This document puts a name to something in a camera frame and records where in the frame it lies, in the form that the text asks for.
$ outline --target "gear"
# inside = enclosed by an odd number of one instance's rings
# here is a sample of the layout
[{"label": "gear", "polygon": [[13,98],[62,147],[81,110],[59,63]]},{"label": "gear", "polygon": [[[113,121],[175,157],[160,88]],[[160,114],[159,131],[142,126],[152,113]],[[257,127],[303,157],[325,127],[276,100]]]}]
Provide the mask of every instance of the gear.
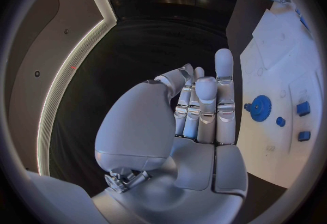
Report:
[{"label": "gear", "polygon": [[256,122],[266,120],[271,112],[271,101],[265,95],[257,96],[251,105],[251,118]]}]

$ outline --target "light strip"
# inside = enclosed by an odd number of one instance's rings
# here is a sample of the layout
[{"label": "light strip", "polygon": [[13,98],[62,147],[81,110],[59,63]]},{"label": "light strip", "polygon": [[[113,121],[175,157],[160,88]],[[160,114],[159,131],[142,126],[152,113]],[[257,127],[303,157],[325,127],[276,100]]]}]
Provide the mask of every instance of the light strip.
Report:
[{"label": "light strip", "polygon": [[52,92],[53,90],[53,86],[55,85],[55,82],[57,82],[57,77],[58,75],[60,74],[60,72],[63,70],[63,68],[66,67],[66,63],[67,61],[70,59],[70,56],[72,56],[74,53],[75,53],[75,50],[82,44],[84,43],[88,38],[89,36],[101,25],[104,24],[104,20],[101,20],[97,25],[95,25],[78,43],[77,45],[73,48],[73,50],[69,53],[69,55],[67,56],[67,58],[65,59],[65,61],[63,62],[63,64],[61,65],[60,69],[58,70],[56,76],[54,77],[54,80],[52,81],[51,83],[51,86],[50,86],[50,89],[46,95],[46,98],[45,98],[45,101],[44,101],[44,104],[43,104],[43,108],[42,108],[42,112],[41,112],[41,116],[40,116],[40,120],[39,120],[39,127],[38,127],[38,137],[37,137],[37,161],[38,161],[38,173],[41,175],[42,174],[42,171],[43,169],[41,168],[41,165],[40,165],[40,158],[39,158],[39,143],[40,143],[40,128],[41,128],[41,124],[43,122],[43,119],[44,119],[44,110],[45,110],[45,107],[47,105],[47,102],[49,100],[49,95],[50,93]]}]

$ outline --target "led light strip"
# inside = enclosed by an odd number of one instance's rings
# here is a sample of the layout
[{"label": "led light strip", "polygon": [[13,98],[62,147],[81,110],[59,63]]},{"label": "led light strip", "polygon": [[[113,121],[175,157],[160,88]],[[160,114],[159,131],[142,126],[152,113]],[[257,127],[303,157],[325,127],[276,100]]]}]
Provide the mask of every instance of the led light strip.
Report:
[{"label": "led light strip", "polygon": [[50,175],[51,132],[62,96],[78,67],[108,31],[104,20],[93,27],[70,52],[51,84],[43,105],[38,128],[37,158],[40,175]]}]

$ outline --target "blue gear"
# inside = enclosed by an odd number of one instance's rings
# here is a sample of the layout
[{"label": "blue gear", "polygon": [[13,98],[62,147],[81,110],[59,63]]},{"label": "blue gear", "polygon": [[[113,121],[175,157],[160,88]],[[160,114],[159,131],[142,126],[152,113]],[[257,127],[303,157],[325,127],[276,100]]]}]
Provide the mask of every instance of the blue gear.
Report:
[{"label": "blue gear", "polygon": [[251,105],[251,118],[256,122],[266,120],[271,112],[271,101],[265,95],[257,96]]}]
+--
Only the pictures stay behind; everything else in the data above is to be retyped exactly.

| RESPONSE TO THIS EXERCISE |
This document puts a name to something in a camera frame and records where in the frame it lies, in the form that the text asks for.
$ outline --target "gear"
# inside = enclosed by an odd number of one instance's rings
# here is a sample of the layout
[{"label": "gear", "polygon": [[13,98],[62,147],[81,110],[59,63]]},{"label": "gear", "polygon": [[[113,121],[175,157],[160,88]],[[160,114],[159,131],[142,126],[152,113]],[[257,127],[303,157],[325,127],[276,100]]]}]
Provide the mask of every instance of the gear.
Report:
[{"label": "gear", "polygon": [[256,122],[266,120],[271,112],[271,101],[265,95],[257,96],[251,105],[251,118]]}]

$ outline --target "light strip"
# inside = enclosed by an odd number of one instance's rings
# here is a sample of the layout
[{"label": "light strip", "polygon": [[13,98],[62,147],[81,110],[59,63]]},{"label": "light strip", "polygon": [[[113,121],[175,157],[160,88]],[[160,114],[159,131],[142,126],[152,113]],[[257,127],[303,157],[325,127],[276,100]]]}]
Provide the mask of every instance of the light strip.
Report:
[{"label": "light strip", "polygon": [[52,92],[53,90],[53,86],[55,85],[55,82],[57,82],[57,77],[58,75],[60,74],[60,72],[63,70],[63,68],[66,67],[66,63],[67,61],[70,59],[70,56],[72,56],[74,53],[75,53],[75,50],[82,44],[84,43],[88,38],[89,36],[101,25],[104,24],[104,20],[101,20],[97,25],[95,25],[78,43],[77,45],[73,48],[73,50],[69,53],[69,55],[67,56],[67,58],[65,59],[65,61],[63,62],[63,64],[61,65],[60,69],[58,70],[56,76],[54,77],[54,80],[52,81],[51,83],[51,86],[50,86],[50,89],[46,95],[46,98],[45,98],[45,101],[44,101],[44,104],[43,104],[43,108],[42,108],[42,112],[41,112],[41,116],[40,116],[40,120],[39,120],[39,127],[38,127],[38,137],[37,137],[37,161],[38,161],[38,173],[41,175],[42,174],[42,171],[43,169],[41,168],[41,165],[40,165],[40,158],[39,158],[39,143],[40,143],[40,128],[41,128],[41,124],[43,122],[43,119],[44,119],[44,110],[45,110],[45,107],[47,105],[47,102],[49,100],[49,95],[50,93]]}]

$ outline --target "led light strip"
# inside = enclosed by an odd number of one instance's rings
# here is a sample of the layout
[{"label": "led light strip", "polygon": [[13,98],[62,147],[81,110],[59,63]]},{"label": "led light strip", "polygon": [[[113,121],[175,157],[160,88]],[[160,114],[159,131],[142,126],[152,113]],[[257,127],[303,157],[325,127],[276,100]]]}]
Provide the mask of every instance of the led light strip.
Report:
[{"label": "led light strip", "polygon": [[50,175],[51,132],[62,96],[78,67],[108,31],[104,20],[93,27],[70,52],[51,84],[43,105],[38,128],[37,158],[40,175]]}]

$ outline --target "blue gear"
# inside = enclosed by an odd number of one instance's rings
# here is a sample of the layout
[{"label": "blue gear", "polygon": [[13,98],[62,147],[81,110],[59,63]]},{"label": "blue gear", "polygon": [[[113,121],[175,157],[160,88]],[[160,114],[159,131],[142,126],[152,113]],[[257,127],[303,157],[325,127],[276,100]]]}]
Provide the mask of every instance of the blue gear.
Report:
[{"label": "blue gear", "polygon": [[251,105],[251,118],[256,122],[266,120],[271,112],[271,101],[265,95],[257,96]]}]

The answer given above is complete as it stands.